Grey’s Anatomy
April 20, 2007
April 18, 2007 9:00 pm., Pier One, SM Mall of Asia
Grey: So, what’s next for you? What do you want now?
Jay: I want a beer.
So there, two hours after we’ve met, was a pitcher of draft beer and a palayok-full of vegetable sticks between me and Grey at the bar alfresco that hot summer evening.
Jay: Now that’s what I’m talking about. Frosted mugs- no ice, no hangovers. One less thing to worry about.
Grey sit silent with that perpetual dumb look on his face. He was cute in the ugly but tolerable sense (well, ugly was an understatement, more like horrible). His eyes and mouth were like holes that stare through endless blackness in contrast to his gray inverted-teardrop-shaped head. He looked like a freak Kermit the Frog mutation of some sort that emerged from collected gray gunk that long-time smokers cough out in the morning after a night of chain smoking. I thought of South park and cows and started giggling modestly.
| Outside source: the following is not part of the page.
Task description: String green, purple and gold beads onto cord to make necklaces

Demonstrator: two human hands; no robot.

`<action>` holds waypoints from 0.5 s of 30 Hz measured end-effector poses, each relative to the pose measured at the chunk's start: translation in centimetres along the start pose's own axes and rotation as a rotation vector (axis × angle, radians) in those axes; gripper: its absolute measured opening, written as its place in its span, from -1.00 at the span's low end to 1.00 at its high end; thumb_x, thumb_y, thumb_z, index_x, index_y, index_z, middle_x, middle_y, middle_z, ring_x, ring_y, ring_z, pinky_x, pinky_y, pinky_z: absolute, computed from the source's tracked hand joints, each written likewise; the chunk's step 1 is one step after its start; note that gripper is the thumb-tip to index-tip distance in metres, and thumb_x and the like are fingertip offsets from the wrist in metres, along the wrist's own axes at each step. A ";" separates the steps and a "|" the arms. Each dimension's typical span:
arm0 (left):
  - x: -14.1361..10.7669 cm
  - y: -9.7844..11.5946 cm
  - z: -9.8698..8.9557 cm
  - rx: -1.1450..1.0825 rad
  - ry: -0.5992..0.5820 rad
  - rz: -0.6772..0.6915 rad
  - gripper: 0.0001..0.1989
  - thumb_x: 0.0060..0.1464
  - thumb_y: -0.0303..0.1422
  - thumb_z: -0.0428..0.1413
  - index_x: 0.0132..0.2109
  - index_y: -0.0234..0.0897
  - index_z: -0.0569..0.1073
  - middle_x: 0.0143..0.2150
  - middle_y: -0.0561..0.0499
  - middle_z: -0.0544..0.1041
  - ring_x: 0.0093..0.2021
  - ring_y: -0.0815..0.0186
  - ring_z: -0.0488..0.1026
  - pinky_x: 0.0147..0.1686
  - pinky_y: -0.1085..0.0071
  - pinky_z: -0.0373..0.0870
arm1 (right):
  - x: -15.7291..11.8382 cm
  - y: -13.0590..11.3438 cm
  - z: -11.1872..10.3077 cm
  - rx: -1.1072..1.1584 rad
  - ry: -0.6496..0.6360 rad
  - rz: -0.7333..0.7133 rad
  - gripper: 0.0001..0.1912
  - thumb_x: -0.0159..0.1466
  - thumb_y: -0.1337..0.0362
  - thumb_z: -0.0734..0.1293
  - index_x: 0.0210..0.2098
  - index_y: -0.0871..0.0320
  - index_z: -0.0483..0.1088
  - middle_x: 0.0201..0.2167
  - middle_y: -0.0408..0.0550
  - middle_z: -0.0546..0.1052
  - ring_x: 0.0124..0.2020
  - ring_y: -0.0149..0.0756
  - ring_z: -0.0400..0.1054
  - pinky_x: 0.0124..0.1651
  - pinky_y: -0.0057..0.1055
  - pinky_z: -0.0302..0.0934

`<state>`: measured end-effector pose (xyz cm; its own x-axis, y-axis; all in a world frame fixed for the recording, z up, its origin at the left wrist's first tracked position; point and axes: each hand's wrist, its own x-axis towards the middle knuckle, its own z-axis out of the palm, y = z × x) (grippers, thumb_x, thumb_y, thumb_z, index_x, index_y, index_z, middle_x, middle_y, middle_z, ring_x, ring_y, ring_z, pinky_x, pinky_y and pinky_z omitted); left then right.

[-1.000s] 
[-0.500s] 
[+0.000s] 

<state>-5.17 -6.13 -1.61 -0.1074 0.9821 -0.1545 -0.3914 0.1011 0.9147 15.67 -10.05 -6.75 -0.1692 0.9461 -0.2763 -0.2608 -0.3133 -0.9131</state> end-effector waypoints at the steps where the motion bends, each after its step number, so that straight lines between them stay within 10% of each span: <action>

Grey: What’s so goddamn funny?
Jay: Moo-moo (giggles).
Grey: Huh?
Jay: You remind me of someone. Haven’t I seen you on TV before? X- Files, right?
Grey: Nah, that was my cousin. I was from Dark Skies.
Jay: You freaks all look alike.
Grey: Well, we do reproduce asexually, so we’re all basically clones of each other.
Jay: Asexually? Beh, where’s the fun in that?
I lit up a cigarette and chugged down my beer. Grey noticed I was breathing heavy sighs before I myself did.
Grey: You really were disappointed, weren’t you?
Jay: I guess I really was.
Four hours before, I was denied admission to get a Fine Arts Degree in a state university somewhere in Manila. As their mission-vision states, their priorities are those students fresh out from high school and belongs to the not-so-fortunate classes who can barely afford to go to college. Double-degree fanciers like myself (and one from a prestigious university for that matter… and a money-earning one to boot), as the dean implied, should get a number and get in line in the waiting list- which is a good twelve thousand potential iskolar ng bayan’s.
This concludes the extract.